WORK ORDER:
Reproduce, exactly and in full, only the lines below from the one containing "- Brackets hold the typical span" through the one containing "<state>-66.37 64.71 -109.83".
### DATA SHOWN
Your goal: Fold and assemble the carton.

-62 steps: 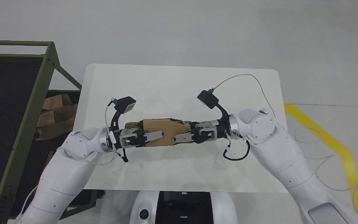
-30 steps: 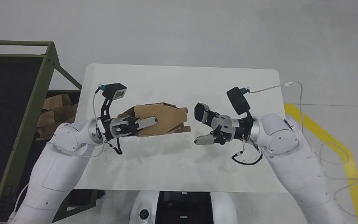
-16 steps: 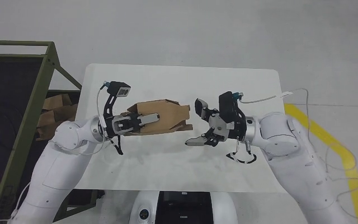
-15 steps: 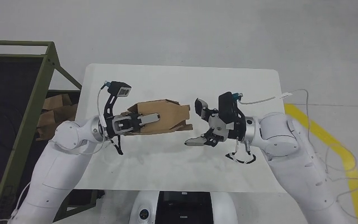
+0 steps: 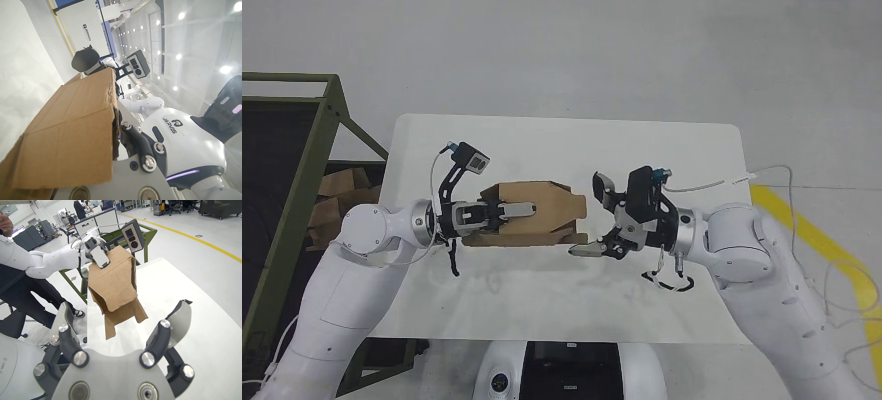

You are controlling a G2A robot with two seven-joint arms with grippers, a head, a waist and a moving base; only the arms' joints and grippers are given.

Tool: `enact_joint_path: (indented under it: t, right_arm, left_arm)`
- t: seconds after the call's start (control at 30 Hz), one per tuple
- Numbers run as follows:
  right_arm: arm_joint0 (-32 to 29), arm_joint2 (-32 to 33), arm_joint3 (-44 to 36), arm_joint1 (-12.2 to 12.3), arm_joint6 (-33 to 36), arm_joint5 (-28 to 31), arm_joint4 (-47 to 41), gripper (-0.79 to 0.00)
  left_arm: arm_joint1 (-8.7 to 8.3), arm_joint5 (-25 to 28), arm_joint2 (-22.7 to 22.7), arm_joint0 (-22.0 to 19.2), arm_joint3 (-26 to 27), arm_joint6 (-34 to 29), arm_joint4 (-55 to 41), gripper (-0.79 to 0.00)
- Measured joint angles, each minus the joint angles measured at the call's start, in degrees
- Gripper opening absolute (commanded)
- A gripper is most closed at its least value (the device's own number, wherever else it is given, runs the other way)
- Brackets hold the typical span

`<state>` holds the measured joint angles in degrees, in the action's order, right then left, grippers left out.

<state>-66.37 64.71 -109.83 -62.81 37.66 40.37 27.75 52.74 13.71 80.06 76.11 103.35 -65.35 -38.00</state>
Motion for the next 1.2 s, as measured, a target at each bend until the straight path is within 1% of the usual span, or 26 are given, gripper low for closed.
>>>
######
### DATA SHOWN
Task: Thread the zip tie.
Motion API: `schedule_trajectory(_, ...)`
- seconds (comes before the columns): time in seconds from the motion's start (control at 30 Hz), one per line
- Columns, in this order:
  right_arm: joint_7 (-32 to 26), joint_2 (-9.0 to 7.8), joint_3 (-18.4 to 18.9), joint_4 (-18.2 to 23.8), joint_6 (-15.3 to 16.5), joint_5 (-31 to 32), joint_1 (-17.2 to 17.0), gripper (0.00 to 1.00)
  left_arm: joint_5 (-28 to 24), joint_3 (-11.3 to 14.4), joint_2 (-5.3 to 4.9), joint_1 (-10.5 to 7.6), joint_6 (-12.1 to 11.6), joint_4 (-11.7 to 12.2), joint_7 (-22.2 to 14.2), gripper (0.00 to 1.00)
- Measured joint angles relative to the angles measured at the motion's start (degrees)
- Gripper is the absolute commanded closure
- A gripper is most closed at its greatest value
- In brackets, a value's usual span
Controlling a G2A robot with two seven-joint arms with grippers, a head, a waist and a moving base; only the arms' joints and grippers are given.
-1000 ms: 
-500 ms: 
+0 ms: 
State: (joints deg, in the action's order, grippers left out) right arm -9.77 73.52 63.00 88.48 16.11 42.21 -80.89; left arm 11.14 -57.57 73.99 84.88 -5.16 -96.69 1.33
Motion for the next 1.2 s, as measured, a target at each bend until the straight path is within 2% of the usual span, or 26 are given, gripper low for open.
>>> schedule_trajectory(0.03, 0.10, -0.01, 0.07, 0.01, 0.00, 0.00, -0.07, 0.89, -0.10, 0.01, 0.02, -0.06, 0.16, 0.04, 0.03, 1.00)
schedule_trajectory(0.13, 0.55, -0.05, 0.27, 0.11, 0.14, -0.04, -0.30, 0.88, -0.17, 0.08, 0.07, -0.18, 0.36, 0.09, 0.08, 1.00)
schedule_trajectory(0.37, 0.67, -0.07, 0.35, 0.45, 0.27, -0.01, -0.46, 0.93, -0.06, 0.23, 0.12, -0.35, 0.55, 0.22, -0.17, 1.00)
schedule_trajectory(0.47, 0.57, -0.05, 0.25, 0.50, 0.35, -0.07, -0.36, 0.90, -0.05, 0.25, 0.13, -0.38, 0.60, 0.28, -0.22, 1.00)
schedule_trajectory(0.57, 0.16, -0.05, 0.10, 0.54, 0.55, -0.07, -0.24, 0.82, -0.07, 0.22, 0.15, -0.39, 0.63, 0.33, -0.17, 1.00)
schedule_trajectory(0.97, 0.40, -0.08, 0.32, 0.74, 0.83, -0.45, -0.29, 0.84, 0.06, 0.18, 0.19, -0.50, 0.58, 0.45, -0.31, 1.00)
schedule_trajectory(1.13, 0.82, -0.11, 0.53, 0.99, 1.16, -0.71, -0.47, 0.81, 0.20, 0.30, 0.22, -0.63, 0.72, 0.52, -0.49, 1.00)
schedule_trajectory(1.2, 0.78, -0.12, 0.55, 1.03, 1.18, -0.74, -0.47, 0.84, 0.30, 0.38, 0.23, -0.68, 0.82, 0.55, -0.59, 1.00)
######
YOUR RESPONSE:
- Brackets hold the typical span

`<state>` holds the measured joint angles in degrees, in the action's order, right then left, grippers left out.

<state>-66.37 64.71 -109.83 -62.81 37.66 40.37 27.75 52.74 13.71 80.06 76.11 103.35 -65.35 -38.00</state>

This completes the required output.